Written 23rd September 2014 by Olliers Solicitors

Smoking is set to be banned in prisons across England and Wales. A pilot project is set to commence in Spring 2014 in prisons across the South West including Exeter and Eastwood Park Women’s prison. This pilot will ban all tobacco products in all parts of the prisons including prisoner’s own cells and exercise yards.

Smoking Ban

A spokesman for the Ministry of Justice (MoJ) said:

“We are considering banning smoking across the prison estate and as part of this are looking at possible sites as early adopters.”

Senior prison staff were said to have been informed of the move in a letter.

“You will no doubt be aware that the decision has been made that the time is right for the prison estate to adopt a tobacco and smoke-free policy to provide a smoke-free workplace/environment for our staff and prisoners,” the letter, quoted in the Times, said.

It is estimated that more than 80% of all prisoners currently smoke and tobacco is considered to be a valuable commodity in prisons. The pilot appears to have come about after a long running campaign by prison staff who have raised concerns in relation to passive smoking.

The smoking ban which was introduced in 2007 did not apply to prisoners smoking in their own prison cells although it did stop prisoners smoking in some open areas. It has been suggested that the prison service is implementing the proposals in response to fears that prison officers may bring compensation claims from those who suggest they are victims of passive smoking.

Ban in Canada a Success

Smoking is currently banned in prisons in Canada and Guernsey Prison governor Dave Matthews said that a smoking ban enforced earlier this year at Les Nicolles jail had “gone very well”.

David also added:

“We have removed tobacco but also provided prisoners with some assistance to try and give up their nicotine habit through the form of patches and the use of Quitline.”
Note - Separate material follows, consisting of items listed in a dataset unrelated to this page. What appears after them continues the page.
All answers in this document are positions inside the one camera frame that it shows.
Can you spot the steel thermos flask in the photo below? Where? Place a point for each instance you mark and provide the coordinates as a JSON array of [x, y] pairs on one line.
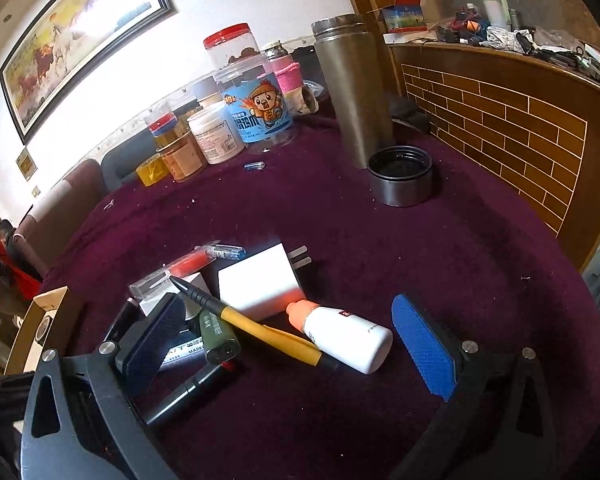
[[348, 58]]

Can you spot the blue cartoon label jar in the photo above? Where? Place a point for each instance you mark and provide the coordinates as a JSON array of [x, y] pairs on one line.
[[256, 103]]

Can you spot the maroon velvet tablecloth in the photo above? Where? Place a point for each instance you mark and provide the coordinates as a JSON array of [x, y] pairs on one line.
[[475, 256]]

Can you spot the black marker pen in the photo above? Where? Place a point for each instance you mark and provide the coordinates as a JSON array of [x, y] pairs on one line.
[[196, 390]]

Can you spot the brick pattern wooden cabinet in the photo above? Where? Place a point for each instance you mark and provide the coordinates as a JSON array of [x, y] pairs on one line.
[[534, 125]]

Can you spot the yellow tape roll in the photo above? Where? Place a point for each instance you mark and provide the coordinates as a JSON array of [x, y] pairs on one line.
[[152, 170]]

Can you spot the black leather sofa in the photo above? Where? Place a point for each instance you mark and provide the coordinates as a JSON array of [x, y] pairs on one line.
[[119, 165]]

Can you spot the clear case red item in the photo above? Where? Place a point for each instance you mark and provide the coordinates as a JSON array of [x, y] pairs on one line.
[[159, 280]]

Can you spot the black thermos lid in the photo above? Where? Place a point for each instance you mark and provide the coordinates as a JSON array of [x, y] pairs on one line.
[[401, 176]]

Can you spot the yellow black pen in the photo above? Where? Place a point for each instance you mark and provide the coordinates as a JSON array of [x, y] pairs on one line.
[[294, 346]]

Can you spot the white tumbler cup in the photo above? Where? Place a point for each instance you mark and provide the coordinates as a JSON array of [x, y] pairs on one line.
[[497, 12]]

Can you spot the large white charger plug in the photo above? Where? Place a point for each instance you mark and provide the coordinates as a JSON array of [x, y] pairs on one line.
[[262, 285]]

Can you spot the red blue lid jar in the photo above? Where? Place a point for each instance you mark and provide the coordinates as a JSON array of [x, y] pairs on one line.
[[163, 129]]

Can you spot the blue card box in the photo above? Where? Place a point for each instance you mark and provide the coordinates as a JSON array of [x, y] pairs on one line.
[[403, 18]]

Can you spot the framed horse painting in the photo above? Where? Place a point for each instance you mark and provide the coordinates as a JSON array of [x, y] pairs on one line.
[[61, 46]]

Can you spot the red lid clear jar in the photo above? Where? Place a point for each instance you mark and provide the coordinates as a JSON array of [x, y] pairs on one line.
[[230, 45]]

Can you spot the pink knit sleeve bottle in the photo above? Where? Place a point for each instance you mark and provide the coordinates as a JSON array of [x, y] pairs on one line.
[[298, 96]]

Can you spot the orange contents jar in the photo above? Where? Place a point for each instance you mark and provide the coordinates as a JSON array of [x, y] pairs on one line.
[[183, 157]]

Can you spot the small white charger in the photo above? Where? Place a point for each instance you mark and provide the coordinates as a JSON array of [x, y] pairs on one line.
[[177, 294]]

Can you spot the white bottle orange cap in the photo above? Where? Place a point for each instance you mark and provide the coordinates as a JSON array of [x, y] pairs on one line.
[[359, 343]]

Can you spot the brown fabric armchair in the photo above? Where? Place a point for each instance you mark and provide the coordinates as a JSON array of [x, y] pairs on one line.
[[46, 230]]

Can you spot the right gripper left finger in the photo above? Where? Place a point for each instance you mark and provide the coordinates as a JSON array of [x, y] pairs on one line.
[[80, 422]]

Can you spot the white label supplement jar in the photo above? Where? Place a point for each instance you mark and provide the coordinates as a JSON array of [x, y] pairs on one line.
[[215, 133]]

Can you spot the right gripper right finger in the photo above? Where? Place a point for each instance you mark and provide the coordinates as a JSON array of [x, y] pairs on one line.
[[495, 421]]

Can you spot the green lighter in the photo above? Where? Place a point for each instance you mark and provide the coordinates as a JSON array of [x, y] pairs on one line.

“For those who have decided not to (quit smoking),” he continued, “we have allowed them to purchase their own e-cigarettes, which deliver nicotine in a much safer way than normal tobacco does.”

However, there are concerns in relation to the effects of the proposals. With such a high number of inmates currently smoking some have suggested the plans could lead to rioting.

Sadiq Khan, Labour’s shadow justice secretary, said:

“Recent prison inspection reports show they are increasingly stretched on a daily basis, battling simply to stop disturbances.

“A smoking ban in prisons without planning and resources seems an odd priority.”

Certainly the proposals will not find favour with those inmates currently addicted to tobacco products and it remains to be seen whether prisoners may bring claims that the proposals constitute a breach of their human rights.